▶ ACTIVITY
Filter the data below for the string "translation" and copy each matching line.

*** STORED DATA ***

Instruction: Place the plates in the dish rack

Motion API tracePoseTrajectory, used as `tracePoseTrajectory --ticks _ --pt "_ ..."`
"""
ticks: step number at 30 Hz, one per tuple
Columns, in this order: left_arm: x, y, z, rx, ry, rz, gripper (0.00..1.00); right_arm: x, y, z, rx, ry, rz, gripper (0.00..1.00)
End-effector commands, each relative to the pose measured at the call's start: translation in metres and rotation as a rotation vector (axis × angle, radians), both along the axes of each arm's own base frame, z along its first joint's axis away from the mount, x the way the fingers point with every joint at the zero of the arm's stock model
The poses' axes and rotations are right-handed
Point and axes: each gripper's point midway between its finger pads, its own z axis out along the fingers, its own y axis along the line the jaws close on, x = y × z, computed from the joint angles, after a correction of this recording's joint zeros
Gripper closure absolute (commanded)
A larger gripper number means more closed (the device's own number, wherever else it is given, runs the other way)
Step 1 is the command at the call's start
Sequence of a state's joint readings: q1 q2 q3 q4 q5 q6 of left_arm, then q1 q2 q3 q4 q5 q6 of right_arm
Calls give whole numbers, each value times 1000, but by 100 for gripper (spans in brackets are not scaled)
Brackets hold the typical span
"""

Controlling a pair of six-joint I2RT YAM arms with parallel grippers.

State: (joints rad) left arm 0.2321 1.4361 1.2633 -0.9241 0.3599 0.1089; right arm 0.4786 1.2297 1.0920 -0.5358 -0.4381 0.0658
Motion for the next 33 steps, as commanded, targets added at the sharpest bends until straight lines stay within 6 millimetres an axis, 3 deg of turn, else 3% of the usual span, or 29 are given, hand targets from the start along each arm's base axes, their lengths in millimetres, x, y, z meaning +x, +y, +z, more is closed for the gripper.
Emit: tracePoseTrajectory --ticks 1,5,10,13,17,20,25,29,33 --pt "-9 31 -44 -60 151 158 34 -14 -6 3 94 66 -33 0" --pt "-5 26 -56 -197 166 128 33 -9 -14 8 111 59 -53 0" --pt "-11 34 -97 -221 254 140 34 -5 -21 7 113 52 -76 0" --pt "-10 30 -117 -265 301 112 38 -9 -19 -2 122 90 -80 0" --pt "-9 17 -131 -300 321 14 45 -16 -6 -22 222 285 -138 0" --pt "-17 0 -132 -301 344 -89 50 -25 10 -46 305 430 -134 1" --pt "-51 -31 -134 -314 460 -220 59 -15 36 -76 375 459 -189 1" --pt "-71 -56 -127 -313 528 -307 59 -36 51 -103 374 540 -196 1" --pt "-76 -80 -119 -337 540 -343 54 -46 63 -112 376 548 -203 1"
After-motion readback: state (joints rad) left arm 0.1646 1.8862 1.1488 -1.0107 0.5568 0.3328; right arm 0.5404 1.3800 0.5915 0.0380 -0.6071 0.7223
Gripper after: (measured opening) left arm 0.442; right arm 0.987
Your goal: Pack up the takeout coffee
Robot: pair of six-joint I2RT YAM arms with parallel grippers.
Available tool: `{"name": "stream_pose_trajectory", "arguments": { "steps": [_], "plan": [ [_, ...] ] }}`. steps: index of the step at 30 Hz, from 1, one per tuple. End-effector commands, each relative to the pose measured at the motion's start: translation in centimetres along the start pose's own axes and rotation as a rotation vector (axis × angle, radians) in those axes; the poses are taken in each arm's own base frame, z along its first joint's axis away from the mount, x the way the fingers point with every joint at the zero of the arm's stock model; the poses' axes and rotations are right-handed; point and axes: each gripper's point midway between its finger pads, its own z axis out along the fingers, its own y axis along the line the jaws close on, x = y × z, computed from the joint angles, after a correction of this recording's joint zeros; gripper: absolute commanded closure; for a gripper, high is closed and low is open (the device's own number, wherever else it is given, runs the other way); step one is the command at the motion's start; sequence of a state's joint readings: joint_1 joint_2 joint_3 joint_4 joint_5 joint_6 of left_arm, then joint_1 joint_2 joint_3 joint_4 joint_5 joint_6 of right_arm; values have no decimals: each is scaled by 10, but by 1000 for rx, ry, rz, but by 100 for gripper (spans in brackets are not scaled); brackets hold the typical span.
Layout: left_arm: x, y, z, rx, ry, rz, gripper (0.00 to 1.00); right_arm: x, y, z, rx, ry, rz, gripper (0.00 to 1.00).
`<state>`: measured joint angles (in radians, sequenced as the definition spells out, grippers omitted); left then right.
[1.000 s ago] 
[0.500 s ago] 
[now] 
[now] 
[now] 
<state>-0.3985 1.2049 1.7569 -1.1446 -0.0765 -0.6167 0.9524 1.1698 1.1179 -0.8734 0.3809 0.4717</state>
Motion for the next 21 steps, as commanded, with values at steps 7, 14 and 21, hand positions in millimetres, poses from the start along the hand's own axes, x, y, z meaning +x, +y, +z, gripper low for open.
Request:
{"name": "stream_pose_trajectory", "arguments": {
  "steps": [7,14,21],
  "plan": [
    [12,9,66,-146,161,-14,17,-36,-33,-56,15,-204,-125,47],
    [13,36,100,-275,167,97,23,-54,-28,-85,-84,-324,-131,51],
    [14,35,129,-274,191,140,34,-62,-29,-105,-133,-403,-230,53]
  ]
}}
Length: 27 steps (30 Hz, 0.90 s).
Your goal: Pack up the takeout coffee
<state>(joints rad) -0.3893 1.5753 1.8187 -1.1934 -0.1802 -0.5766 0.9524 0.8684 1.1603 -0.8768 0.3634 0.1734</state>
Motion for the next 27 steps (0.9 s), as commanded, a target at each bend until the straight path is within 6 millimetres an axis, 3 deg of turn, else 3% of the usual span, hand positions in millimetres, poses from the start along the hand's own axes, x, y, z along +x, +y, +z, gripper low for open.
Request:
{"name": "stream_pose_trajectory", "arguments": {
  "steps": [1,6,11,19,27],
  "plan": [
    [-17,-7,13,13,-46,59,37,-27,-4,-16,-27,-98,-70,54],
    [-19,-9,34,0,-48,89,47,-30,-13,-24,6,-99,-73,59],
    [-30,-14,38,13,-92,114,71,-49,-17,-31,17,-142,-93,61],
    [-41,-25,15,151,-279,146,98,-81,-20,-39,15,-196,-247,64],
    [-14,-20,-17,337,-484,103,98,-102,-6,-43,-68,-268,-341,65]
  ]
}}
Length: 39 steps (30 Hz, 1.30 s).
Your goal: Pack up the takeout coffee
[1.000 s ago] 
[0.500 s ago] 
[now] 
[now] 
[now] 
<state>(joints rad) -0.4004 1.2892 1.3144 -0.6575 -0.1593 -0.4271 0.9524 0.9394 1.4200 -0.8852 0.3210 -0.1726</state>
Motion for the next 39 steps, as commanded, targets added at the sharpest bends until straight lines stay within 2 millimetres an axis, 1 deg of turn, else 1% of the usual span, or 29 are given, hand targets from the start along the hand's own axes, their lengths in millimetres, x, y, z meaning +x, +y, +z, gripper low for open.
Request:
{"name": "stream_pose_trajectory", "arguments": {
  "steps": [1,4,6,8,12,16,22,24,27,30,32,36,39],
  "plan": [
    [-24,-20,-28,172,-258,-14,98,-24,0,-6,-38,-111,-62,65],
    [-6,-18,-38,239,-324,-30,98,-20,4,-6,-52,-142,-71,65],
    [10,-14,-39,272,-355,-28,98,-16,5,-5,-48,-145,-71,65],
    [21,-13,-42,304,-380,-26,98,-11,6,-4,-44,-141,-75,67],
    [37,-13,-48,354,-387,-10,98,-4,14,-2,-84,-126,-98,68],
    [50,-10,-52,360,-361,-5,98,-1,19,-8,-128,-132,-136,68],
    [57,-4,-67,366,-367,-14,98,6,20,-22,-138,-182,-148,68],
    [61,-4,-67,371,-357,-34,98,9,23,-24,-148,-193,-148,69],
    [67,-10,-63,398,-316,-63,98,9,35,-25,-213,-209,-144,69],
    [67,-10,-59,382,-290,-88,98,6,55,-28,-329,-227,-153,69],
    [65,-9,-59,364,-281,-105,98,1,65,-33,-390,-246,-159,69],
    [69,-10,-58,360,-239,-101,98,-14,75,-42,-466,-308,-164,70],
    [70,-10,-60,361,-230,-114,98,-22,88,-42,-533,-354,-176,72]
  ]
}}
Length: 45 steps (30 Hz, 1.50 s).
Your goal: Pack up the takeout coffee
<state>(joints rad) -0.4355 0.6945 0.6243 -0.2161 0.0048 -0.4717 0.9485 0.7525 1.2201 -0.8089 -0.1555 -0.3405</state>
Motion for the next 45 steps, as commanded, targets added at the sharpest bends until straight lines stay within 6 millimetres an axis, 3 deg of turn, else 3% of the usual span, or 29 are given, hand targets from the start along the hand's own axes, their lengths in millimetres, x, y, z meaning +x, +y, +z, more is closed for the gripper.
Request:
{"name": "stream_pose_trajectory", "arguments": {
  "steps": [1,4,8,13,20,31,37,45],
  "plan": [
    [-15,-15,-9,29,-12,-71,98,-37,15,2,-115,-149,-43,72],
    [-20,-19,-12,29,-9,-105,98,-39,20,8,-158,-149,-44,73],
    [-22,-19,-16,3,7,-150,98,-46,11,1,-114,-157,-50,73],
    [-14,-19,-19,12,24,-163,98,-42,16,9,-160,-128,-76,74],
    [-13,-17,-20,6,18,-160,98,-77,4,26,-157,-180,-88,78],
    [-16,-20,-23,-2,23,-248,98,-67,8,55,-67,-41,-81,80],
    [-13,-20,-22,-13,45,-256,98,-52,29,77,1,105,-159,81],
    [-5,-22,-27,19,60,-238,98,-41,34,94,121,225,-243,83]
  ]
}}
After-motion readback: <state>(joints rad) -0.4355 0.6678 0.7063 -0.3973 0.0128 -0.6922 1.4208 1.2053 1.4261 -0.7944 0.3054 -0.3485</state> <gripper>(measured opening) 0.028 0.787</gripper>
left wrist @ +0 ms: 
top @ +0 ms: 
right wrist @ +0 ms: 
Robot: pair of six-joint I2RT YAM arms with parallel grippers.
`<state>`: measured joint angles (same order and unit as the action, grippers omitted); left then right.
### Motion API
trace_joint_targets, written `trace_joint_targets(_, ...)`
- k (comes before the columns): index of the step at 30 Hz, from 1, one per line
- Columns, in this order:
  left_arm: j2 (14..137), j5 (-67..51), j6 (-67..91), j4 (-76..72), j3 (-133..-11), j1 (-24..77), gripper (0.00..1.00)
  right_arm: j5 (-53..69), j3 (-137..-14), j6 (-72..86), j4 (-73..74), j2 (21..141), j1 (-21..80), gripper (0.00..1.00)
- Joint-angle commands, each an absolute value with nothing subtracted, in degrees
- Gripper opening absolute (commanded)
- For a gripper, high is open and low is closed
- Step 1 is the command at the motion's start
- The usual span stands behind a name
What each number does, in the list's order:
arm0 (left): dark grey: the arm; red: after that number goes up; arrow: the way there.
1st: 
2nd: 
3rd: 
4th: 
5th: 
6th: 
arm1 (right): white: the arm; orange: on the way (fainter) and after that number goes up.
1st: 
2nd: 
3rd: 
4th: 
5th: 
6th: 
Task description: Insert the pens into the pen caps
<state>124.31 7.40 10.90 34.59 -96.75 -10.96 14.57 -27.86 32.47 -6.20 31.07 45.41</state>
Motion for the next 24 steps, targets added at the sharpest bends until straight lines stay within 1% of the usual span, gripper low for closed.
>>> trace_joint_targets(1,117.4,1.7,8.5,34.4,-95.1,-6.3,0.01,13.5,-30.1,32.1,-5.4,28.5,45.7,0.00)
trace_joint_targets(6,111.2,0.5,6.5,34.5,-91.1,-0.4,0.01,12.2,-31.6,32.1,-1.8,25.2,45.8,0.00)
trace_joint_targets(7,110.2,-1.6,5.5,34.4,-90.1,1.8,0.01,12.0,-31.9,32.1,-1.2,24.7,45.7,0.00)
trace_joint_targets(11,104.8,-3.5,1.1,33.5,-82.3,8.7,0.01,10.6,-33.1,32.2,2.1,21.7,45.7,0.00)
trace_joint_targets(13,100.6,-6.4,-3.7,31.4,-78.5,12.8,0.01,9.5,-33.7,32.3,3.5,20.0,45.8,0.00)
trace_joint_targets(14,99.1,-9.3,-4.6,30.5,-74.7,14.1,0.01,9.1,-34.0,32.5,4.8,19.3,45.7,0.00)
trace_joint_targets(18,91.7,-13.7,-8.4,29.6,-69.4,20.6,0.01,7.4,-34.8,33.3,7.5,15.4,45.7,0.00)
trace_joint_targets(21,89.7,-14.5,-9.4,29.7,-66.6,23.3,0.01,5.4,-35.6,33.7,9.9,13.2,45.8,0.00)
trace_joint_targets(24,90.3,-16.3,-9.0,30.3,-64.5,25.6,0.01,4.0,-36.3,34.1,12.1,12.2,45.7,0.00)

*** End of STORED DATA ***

▶ SOLVED EXERCISE
End-effector commands, each relative to the pose measured at the call's start: translation in metres and rotation as a rotation vector (axis × angle, radians), both along the axes of each arm's own base frame, z along its first joint's axis away from the mount, x the way the fingers point with every joint at the zero of the arm's stock model
Available tool: `{"name": "stream_pose_trajectory", "arguments": { "steps": [_], "plan": [ [_, ...] ] }}`. steps: index of the step at 30 Hz, from 1, one per tuple. End-effector commands, each relative to the pose measured at the motion's start: translation in centimetres along the start pose's own axes and rotation as a rotation vector (axis × angle, radians) in those axes; the poses are taken in each arm's own base frame, z along its first joint's axis away from the mount, x the way the fingers point with every joint at the zero of the arm's stock model; the poses' axes and rotations are right-handed; point and axes: each gripper's point midway between its finger pads, its own z axis out along the fingers, its own y axis along the line the jaws close on, x = y × z, computed from the joint angles, after a correction of this recording's joint zeros; gripper: absolute commanded closure; for a gripper, high is closed and low is open (the device's own number, wherever else it is given, runs the other way); step one is the command at the motion's start; sequence of a state's joint readings: joint_1 joint_2 joint_3 joint_4 joint_5 joint_6 of left_arm, then joint_1 joint_2 joint_3 joint_4 joint_5 joint_6 of right_arm; values have no decimals: each is scaled by 10, but by 1000 for rx, ry, rz, but by 100 for gripper (spans in brackets are not scaled); brackets hold the typical span.

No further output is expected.